TASK OBJECTIVE = The answer must consist solely of the lines below starting at the one containing "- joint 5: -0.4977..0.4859" and ending at the one containing "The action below", repeated exactly, with both ends included and all pictures omitted.

EXERCISE INPUTS =
==========

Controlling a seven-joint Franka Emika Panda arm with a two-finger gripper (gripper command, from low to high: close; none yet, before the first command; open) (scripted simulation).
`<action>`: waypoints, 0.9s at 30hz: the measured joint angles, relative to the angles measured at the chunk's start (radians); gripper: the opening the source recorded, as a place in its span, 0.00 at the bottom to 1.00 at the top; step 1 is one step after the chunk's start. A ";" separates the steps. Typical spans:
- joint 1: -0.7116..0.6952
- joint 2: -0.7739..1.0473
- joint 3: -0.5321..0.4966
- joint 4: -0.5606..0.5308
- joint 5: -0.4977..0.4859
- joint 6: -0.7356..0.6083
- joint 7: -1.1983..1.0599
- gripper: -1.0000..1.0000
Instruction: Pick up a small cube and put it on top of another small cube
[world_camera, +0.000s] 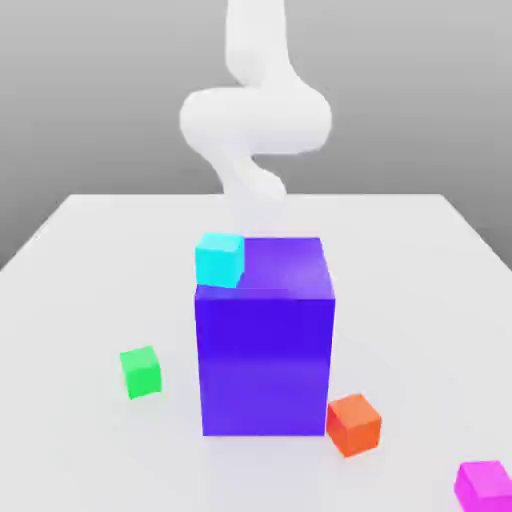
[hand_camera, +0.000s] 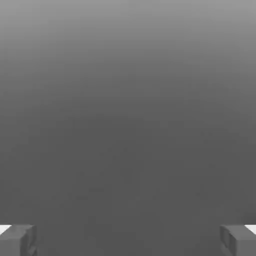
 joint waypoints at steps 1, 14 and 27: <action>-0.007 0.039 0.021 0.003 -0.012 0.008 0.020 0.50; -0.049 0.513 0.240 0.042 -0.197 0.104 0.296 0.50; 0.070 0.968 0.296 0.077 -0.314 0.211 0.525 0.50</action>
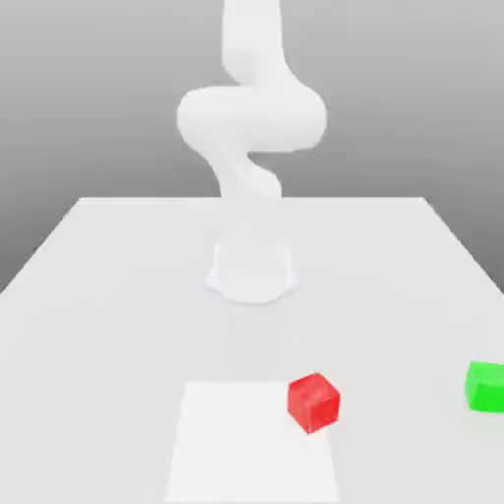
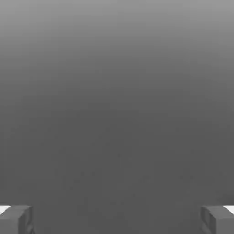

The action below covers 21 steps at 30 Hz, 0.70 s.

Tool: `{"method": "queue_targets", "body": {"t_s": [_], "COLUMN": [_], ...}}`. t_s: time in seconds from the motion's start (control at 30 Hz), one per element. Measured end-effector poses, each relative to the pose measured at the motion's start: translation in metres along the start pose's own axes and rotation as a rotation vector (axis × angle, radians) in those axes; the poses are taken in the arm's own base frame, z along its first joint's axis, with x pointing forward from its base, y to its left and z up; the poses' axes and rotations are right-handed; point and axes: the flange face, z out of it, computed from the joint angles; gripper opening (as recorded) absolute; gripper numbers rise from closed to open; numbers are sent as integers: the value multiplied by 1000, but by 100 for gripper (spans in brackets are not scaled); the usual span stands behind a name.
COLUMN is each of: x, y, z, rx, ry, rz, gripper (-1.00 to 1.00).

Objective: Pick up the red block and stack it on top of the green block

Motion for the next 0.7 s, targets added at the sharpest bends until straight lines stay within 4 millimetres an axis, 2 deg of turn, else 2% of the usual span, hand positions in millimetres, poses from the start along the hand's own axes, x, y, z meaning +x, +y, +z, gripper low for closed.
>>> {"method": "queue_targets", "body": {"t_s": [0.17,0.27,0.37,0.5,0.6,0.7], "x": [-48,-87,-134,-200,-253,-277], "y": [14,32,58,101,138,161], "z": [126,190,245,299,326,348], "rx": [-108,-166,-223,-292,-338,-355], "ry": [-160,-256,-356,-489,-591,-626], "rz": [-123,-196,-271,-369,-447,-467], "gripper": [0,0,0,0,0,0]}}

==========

SOLUTION TO THE PROBLEM =
- joint 5: -0.4977..0.4859
- joint 6: -0.7356..0.6083
- joint 7: -1.1983..1.0599
- gripper: -1.0000..1.0000
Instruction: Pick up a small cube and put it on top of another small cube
[world_camera, +0.000s] 
[hand_camera, +0.000s] 
 joint waypoints at steps 1, 14 and 27: <action>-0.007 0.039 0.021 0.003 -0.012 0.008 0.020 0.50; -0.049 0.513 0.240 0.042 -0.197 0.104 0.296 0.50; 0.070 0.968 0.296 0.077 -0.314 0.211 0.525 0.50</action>

The action below covers 21 steps at 30 Hz, 0.70 s.

Nothing more belongs to this answer.